Interventional management and surgery of neurogenic lower urinary tract dysfunction in patients with chronic spinal cord injury: A urologist's perspective
- PMID: 35233967
- DOI: 10.1111/luts.12434
Interventional management and surgery of neurogenic lower urinary tract dysfunction in patients with chronic spinal cord injury: A urologist's perspective
Abstract
Neurogenic lower urinary tract dysfunction (NLUTD) caused by spinal cord injury (SCI) is challenging for urologists. NLUTD not only affects the quality of life but also endangers the upper urinary tract of patients with chronic SCI. Considering that the bladder and urethral function change with time, regular follow-up of NLUTD is necessary, and any complication should be adequately treated.

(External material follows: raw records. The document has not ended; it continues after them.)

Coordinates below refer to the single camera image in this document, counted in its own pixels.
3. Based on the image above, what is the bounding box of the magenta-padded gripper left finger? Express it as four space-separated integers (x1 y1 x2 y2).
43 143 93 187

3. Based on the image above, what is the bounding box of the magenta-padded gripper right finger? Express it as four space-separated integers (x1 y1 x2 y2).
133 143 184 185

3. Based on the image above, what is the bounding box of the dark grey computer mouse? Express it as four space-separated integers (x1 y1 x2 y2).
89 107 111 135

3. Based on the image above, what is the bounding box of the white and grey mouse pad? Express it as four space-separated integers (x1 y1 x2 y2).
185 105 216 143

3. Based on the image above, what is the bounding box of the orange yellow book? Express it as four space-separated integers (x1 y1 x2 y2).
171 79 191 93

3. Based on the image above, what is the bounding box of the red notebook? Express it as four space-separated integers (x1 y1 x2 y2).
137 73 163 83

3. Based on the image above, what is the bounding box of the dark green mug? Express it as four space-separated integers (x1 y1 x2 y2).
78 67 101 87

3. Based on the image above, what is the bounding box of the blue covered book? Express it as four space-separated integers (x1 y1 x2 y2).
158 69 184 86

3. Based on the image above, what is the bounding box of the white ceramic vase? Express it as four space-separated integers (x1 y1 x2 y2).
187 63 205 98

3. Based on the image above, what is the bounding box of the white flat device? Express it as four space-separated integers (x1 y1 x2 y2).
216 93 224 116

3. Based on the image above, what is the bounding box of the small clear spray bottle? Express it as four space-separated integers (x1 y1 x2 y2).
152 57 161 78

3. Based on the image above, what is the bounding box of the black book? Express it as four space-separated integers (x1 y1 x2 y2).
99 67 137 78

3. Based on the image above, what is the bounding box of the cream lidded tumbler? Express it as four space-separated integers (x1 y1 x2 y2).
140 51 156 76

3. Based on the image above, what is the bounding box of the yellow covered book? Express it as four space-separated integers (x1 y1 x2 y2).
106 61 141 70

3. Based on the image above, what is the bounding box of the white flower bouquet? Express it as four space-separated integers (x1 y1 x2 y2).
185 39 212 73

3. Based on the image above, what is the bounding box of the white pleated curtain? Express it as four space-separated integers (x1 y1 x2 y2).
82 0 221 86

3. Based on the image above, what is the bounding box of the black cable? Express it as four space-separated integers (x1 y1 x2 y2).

The first priority of bladder management in patients with chronic SCI manifesting NLUTD should be renal function preservation, followed by the normalization of lower urinary tract function. The quality of life should also be assessed. Patients who have a high risk for impaired renal function should be more frequently identified and investigated. Conservative treatment and pharmacological therapy should be started as early as possible. Intravesical or urethral injections of botulinum toxin A is an alternative treatment for refractory NLUTD. When surgical intervention is necessary, less invasive and reversible procedures should be considered first. Improving patients' quality of life and willingness to undergo bladder management is the most important aspect of treatment.
Keywords: botulinum toxin A; neurogenic lower urinary tract dysfunction; spinal cord injury; urinary incontinence; voiding dysfunction.
© 2022 John Wiley & Sons Australia, Ltd.